面接は一時間に及んだ。技術的なスキルチェック、プロジェクト管理能力の確認、そして将来のビジョンについて。


「では最後に、あなたが当社で実現したいことを教えてください」


「大規模なシステム開発プロジェクトを統括したいです。そのために必要な経験とスキルを貴社で積みたい。そして、いつか自分の手で、社会に本当に役立つシステムを作り上げたいんです」


人事部長は満足げに微笑んだ。


「わかりました。では結果は一週間以内にご連絡します」


だが、その日の夕方には電話がかかってきた。


「瑠璃川さん、内定です。ぜひ我が社に来ていただきたい。条件面の詳細は後日お送りしますが、まず年収は現在の一・五倍からスタートです」


受話器を握る手が震えた。


「ありがとうございます! 必ず期待に応えます!」


新しい人生が、動き出した。


入社日までの一ヶ月間、俺は準備に費やした。現職の引き継ぎ、新しい会社で必要になる知識の習得、そして心身のリフレッシュ。


瑠奈からは弁護士を通じて連絡があった。慰謝料については分割で支払うという提案。俺は最低限の金額で合意した。金が欲しいわけじゃない。けじめがつけばそれでいい。


そして、十二月。


俺は新しい会社の初出勤日を迎えた。大手IT企業のオフィスビルは、前の職場とは比較にならないほど立派だった。

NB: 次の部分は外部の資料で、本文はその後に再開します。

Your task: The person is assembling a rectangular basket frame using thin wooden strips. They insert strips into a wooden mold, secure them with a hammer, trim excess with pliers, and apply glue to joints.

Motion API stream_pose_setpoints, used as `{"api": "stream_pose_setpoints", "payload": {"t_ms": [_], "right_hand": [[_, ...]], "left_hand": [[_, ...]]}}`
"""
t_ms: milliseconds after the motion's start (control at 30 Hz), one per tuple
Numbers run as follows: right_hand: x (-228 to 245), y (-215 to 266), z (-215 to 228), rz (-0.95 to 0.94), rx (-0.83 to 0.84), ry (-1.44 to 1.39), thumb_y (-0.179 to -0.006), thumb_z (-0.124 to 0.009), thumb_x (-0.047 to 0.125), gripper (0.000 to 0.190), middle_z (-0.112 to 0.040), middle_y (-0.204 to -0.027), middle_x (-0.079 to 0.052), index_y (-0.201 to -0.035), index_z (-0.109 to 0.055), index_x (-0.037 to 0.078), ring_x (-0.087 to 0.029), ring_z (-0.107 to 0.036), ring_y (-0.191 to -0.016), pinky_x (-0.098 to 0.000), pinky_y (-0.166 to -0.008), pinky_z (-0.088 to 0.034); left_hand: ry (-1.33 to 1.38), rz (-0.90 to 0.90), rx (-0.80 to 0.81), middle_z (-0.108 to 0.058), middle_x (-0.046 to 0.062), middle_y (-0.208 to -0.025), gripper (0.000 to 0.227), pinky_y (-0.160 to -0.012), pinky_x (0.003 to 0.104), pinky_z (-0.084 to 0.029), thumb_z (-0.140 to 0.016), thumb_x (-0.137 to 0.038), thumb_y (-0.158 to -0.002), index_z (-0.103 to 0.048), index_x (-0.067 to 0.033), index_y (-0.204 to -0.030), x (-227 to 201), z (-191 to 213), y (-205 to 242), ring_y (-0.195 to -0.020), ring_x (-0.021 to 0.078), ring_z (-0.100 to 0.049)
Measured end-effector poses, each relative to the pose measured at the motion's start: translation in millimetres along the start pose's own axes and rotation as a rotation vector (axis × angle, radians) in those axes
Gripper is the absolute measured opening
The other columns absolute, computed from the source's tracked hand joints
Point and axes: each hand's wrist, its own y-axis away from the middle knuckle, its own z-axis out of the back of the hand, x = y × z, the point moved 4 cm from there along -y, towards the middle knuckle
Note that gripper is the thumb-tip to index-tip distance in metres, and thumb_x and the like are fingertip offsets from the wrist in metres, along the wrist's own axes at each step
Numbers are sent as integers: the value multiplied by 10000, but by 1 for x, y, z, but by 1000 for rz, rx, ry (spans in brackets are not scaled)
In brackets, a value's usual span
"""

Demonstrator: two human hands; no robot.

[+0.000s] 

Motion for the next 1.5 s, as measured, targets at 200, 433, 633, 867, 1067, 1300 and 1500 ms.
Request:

人事部で手続きを済ませ、配属先のフロアへ案内される。


「瑠璃川さんは、第三開発部への配属となります。部長の神峰が直々に指名されました」


「神峰...部長?」


「ええ、当社でも屈指の敏腕部長です。厳しいですが、部下の育成には定評があります」


会議室に通された。


しばらくして、ドアが開いた。


「お待たせしました」


現れたのは、長身の女性だった。


黒縁の眼鏡をかけ、パンツスーツを完璧に着こなしている。凛とした雰囲気だが、どこか柔らかさもある。年齢は三十代前半だろうか。

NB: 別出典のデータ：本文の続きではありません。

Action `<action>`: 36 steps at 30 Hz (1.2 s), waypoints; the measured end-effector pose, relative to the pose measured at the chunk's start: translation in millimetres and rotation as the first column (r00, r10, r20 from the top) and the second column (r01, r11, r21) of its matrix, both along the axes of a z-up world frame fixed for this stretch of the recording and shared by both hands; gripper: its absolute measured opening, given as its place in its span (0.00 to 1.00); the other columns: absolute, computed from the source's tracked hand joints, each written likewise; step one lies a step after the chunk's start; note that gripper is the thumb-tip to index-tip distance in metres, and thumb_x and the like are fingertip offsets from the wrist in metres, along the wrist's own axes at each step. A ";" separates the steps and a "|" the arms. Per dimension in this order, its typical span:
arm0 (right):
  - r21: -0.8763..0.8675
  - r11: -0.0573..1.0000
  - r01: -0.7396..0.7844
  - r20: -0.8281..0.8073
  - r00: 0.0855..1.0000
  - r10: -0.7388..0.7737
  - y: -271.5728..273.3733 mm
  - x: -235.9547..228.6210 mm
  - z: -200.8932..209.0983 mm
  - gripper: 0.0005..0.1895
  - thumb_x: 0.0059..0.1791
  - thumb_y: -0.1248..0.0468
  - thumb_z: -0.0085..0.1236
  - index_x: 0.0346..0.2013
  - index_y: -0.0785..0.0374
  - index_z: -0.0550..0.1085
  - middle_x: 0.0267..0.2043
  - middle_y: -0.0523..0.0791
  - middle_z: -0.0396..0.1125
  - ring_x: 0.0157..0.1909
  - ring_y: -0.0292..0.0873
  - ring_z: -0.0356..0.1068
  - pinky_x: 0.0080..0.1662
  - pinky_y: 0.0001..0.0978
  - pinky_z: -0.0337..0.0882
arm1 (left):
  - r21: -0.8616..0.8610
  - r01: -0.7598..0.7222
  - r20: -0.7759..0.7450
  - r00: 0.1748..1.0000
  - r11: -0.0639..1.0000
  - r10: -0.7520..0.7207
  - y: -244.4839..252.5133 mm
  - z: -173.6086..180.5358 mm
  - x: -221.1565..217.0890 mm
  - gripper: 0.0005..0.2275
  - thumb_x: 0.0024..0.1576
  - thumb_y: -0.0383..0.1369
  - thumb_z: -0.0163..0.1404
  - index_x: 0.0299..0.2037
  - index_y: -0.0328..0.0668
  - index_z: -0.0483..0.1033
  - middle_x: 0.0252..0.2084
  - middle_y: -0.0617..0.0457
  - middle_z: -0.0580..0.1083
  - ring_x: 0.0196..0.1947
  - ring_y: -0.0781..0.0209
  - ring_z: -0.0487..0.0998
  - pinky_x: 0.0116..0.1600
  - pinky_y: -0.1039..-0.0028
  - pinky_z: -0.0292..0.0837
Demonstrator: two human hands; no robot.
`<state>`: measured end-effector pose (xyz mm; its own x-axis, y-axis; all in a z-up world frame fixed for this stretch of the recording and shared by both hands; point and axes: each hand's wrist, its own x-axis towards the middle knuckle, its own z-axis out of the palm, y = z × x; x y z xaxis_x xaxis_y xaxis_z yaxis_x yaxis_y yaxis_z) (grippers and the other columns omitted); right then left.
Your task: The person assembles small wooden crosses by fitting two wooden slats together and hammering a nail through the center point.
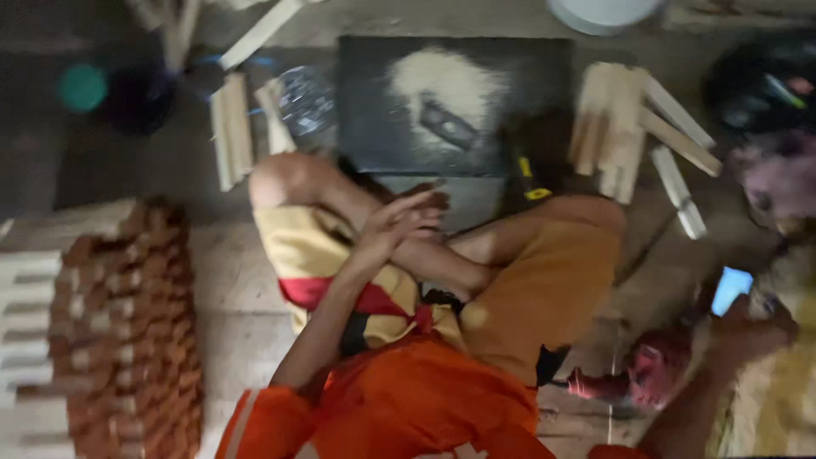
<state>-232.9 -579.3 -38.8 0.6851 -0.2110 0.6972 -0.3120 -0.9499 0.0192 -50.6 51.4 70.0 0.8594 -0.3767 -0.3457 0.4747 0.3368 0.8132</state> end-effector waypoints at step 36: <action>0.737 -0.273 -0.618 0.321 0.676 -0.664 139.1 434.8 120.8 0.18 0.39 0.56 0.71 0.17 0.55 0.67 0.15 0.41 0.60 0.15 0.31 0.52 0.17 0.23 0.45 | -0.256 0.043 -0.124 0.989 0.966 -0.077 15.6 -45.3 24.1 0.28 0.63 0.33 0.47 0.73 0.32 0.54 0.63 0.26 0.69 0.61 0.36 0.73 0.60 0.52 0.74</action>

「瑠璃川蒼司さん、ですね。第三開発部部長の神峰紫苑です」


彼女は手を差し出した。俺は慌てて握手する。


「よろしくお願いします」


「あなたの経歴、拝見しました。技術力は申し分ない。でも、それ以上に面接での言葉が印象的でした」


「面接での...言葉、ですか」


「ええ。『逆境をバネにする』という話です。人は、辛い経験を経て本当に成長する。私はそう信じています」


神峰部長――紫苑は、穏やかに微笑んだ。


「当部では現在、大型プロジェクトが複数走っています。まずは一つのチームに参加していただき、三ヶ月後を目処にリーダー候補として育成していく予定です」


「はい、全力で取り組みます」


「期待していますよ、瑠璃川さん」


彼女の凛とした笑顔に、俺は不思議な安心感を覚えた。


これが、俺と神峰紫苑との出会いだった。


この時の俺は、まだ知らなかった。


彼女が、俺の人生を変える存在になることを。


そして、数ヶ月後に現れる瑠奈の姿を。


新しい人生の幕が、今まさに上がろうとしていた。